My students like Sonise for her tough vulnerability, for a baby born in mud, blessed by a thousand flies. They’ve pitched a tent in the camp, to live and film here day and night. There’s no shortage of characters to follow for their film. They found James, a charismatic camp leader, “Everybody know me, everybody,” he insists. He seems a bit of a hustler, accused of selling rather than distributing the goods that pour in from aid organizations. So says Charlotte, another camp leader whose constant, emotional, frenetic attempts to help everyone seem to be driving her insane, “Why do I wear this cowboy hat? So I can’t see all the sneaking around. I see enough, gotta stay blind to something,” she says, collapsing to weep. My favorite is Jouvens, a stuttering boy who talks of the four snakes ripping up his country. “They came as snakes so we would be afraid, Venezuela, America, Canada, Italy, they each took a piece of us.”

***

My students are learning how to wait, watch, and grab reality as it unfolds. They are shy, don’t want to pry into the lives of others, and so Sonise is able to keep her treasured mystery. Everyone is able to spin their hustles without question. There are things everyone is not telling us. This is obvious.
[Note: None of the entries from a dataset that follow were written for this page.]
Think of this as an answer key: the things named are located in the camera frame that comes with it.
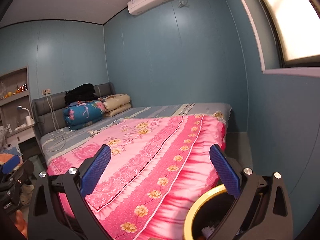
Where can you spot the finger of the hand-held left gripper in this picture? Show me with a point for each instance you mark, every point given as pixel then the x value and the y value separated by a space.
pixel 10 163

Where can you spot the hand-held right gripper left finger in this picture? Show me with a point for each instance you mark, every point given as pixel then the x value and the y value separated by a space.
pixel 96 172

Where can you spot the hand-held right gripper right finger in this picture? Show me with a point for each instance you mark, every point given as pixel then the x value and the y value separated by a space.
pixel 225 171

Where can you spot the black trash can yellow rim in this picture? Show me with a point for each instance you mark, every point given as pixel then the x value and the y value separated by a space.
pixel 215 213

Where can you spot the person's left hand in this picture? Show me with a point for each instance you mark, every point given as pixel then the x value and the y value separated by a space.
pixel 20 221

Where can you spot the striped colourful cloth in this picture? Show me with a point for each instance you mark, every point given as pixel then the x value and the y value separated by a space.
pixel 10 152

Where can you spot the white remote control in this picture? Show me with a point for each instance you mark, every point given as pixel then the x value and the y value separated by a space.
pixel 9 128

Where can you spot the white cloth on shelf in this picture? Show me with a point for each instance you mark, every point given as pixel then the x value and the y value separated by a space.
pixel 21 128

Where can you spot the small pale cloth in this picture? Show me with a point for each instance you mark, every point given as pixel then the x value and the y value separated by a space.
pixel 96 130

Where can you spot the white paper roll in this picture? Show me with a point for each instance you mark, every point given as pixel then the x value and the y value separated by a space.
pixel 29 120

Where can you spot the white power strip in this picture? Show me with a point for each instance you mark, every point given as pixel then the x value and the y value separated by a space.
pixel 60 131

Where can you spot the white desk lamp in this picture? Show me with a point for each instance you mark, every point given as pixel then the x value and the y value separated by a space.
pixel 21 109

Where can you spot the blue floral folded quilt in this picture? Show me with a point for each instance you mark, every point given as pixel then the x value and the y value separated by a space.
pixel 82 115

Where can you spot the pink floral blanket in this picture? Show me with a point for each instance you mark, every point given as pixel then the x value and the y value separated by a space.
pixel 155 160

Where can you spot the grey padded headboard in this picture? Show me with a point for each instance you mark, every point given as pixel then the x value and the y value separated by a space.
pixel 50 110

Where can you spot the fruit on shelf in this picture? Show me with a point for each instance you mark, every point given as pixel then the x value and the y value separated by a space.
pixel 8 95

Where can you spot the beige folded quilt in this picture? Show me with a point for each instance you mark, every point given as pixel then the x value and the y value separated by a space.
pixel 117 105

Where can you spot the small shelf ornaments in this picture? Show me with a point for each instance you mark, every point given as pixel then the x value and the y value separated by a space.
pixel 22 88

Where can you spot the black clothes pile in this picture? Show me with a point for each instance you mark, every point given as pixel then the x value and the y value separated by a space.
pixel 81 93

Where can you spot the grey striped bed sheet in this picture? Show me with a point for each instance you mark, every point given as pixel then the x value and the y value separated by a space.
pixel 160 110

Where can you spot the window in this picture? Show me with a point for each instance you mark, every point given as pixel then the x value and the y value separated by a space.
pixel 295 25

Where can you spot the white wall shelf unit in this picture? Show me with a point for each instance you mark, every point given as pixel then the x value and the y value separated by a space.
pixel 15 85

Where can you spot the wall socket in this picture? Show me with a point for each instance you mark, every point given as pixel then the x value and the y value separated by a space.
pixel 46 91
Sonise shakes the dirt, worms and bugs out of her tiny square of tent space, carefully sweeping, swatting flies, shaking out her bedding, and rearranging her bed roll, pot, toothbrush, hat, teddy bear. Always in good humor, smiling even at the flies she swats as if to say “sorry.” One of her sheet walls features frolicking Disney Dalmatians, their spots, yappy faces, bug eyes, lolling tongues adding a frenzied insanity to her square little plot. Sonise barely has room to turn around, and when she stands she sways back and forth, back and forth, a bear in a cage not ready to understand that there is nowhere to go.
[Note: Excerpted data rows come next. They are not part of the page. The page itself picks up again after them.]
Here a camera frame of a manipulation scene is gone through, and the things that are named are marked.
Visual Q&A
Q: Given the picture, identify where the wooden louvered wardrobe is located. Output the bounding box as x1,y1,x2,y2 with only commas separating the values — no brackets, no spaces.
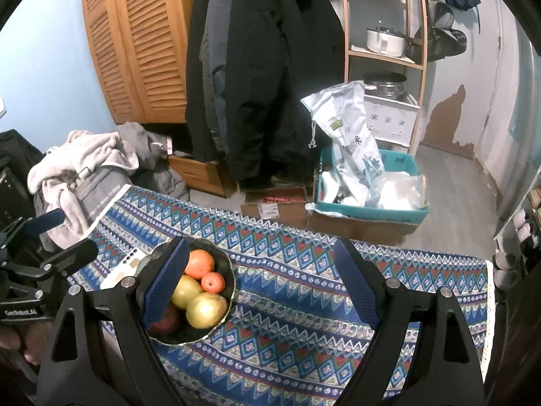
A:
80,0,220,125

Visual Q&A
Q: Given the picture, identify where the small cardboard box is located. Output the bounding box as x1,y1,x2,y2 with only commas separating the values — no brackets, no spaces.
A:
241,184,309,229

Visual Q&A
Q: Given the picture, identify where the black coat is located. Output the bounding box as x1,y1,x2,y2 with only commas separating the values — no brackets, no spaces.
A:
185,0,345,189

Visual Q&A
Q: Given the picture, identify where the yellow green apple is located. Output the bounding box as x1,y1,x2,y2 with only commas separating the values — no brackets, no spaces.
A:
170,276,204,310

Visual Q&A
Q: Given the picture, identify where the green pear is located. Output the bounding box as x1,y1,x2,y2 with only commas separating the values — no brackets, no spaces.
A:
186,293,229,330

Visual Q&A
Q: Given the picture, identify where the white smartphone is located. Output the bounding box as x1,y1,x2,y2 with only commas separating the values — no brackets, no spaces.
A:
100,249,148,290

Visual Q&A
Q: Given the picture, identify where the small tangerine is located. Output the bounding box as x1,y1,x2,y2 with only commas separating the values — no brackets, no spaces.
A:
201,272,226,293

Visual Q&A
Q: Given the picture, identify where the grey jacket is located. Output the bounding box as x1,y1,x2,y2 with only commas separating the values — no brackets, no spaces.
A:
198,0,237,153

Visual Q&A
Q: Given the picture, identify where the grey hoodie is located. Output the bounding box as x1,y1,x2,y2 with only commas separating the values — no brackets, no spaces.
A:
116,122,170,170

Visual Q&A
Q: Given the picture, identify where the dark hanging bag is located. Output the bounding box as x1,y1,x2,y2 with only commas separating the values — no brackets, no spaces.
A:
412,25,468,63

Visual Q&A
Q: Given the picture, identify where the person's left hand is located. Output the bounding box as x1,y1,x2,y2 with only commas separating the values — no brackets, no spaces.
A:
0,322,46,366

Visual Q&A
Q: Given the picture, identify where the blue patterned tablecloth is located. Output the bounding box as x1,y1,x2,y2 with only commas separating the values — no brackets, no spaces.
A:
68,184,497,406

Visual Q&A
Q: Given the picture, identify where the white printed rice bag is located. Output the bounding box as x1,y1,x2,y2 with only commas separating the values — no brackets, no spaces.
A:
301,80,385,204

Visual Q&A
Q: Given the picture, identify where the dark green glass bowl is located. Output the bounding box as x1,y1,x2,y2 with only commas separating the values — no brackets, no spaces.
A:
137,239,236,345

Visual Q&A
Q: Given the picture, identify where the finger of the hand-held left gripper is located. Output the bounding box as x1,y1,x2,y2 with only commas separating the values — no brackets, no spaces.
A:
0,208,65,248
2,238,100,283

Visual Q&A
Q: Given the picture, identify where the group of shoes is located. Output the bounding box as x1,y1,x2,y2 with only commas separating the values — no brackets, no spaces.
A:
494,207,541,290

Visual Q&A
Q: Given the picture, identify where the white cooking pot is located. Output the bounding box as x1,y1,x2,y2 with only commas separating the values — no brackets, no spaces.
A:
366,25,408,57

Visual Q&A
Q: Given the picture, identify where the pile of grey white clothes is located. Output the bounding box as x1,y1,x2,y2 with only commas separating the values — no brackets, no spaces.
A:
27,131,140,238

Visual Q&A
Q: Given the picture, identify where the large cardboard box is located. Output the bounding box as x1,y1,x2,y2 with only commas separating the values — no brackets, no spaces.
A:
306,169,423,246

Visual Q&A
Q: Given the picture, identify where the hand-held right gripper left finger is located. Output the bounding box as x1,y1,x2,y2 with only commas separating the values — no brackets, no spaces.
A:
36,237,191,406

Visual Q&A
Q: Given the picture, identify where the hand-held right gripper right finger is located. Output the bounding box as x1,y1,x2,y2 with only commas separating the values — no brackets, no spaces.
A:
332,237,485,406

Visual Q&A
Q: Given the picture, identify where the grey printed garment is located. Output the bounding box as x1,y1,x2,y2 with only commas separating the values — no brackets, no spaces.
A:
36,165,132,242

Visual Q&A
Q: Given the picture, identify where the white plastic basket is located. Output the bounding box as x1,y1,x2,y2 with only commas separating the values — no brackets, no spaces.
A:
363,93,421,146

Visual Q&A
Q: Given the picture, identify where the wooden shelf unit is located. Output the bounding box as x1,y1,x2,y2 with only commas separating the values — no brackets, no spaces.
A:
340,0,427,153

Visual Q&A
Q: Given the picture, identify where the white door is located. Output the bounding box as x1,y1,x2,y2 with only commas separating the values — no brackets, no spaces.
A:
477,0,529,161

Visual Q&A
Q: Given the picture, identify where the pink red apple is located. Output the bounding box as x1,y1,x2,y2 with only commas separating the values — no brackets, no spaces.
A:
148,304,182,335

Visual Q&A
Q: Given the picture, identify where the wooden drawer box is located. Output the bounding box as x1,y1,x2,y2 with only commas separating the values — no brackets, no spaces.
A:
168,154,237,197

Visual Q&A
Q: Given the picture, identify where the large orange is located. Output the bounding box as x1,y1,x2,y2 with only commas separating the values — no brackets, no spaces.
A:
184,249,216,279

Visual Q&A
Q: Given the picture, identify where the black white hanging bag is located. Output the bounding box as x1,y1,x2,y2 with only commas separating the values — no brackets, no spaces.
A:
427,2,455,35

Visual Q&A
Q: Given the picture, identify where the clear plastic bag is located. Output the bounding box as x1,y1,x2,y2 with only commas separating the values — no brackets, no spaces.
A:
368,171,425,211

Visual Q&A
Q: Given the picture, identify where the metal steamer pot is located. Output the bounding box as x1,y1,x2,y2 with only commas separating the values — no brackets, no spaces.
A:
363,72,408,100

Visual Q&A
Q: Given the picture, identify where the teal plastic bin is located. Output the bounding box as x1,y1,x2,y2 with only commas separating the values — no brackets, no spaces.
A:
315,146,431,225
Sonise is a big child having a child. She drags a chair over to where we will interview her. Behind her, “I WE LOVE YOU” is scrawled on the wall. Marco, a gangly handsome student partial to red plaid pants, is filming b-roll, the extra shots needed for coverage. I see the “I We Love You” reflected in a muddy puddle, and drag a reluctant Marco over. “The puddle the puddle très belle!” I exclaim. He must be thinking, What’s my crazy teacher up to? But as soon as he looks in and sees the reflection, sees what I see, he brightens with excitement and films the water, the reflection of little girls’ legs in the mud, the worlds within worlds of the puddle. He films with such thorough obsession that I have to drag him away and back to the subject.

Marco is a tender talent, with a love of surrealism. Later he does a drawing of me: my name in the lights of Gotham, the pastel words love and hope swirling as my dancing legs break a bottle of rhum. Marco knows me.

Other than Marco, I’ve picked an all-girl crew for this shoot, wondering, can we fracture Sonise’s indomitable wall if she’s questioned by women? She opens up a bit. “I don’t like boys, so I want this baby to be a girl. If it’s a boy, I guess I’ll have to love it.” Keziah asks Sonise about a crude scrawl of a tattoo on her arm. Sonise turns and pulls down the back of her sweatpants. “I got a new one. My friend does them. It hurts. I can’t see it, what is it?” Keziah tells her it is a dragon, but doesn’t tell her how badly it’s drawn.

Months later, after her baby boy is born, we find out some things. Sonise has two other children she hid from us. Where, who knows. It wasn’t really her boyfriend who died, just a baby daddy that gave her some money. She has a home, and was only in the camp for the free rice. “And I have lots of friends here.”

How one survives is how one survives. Why should anything be as it seems?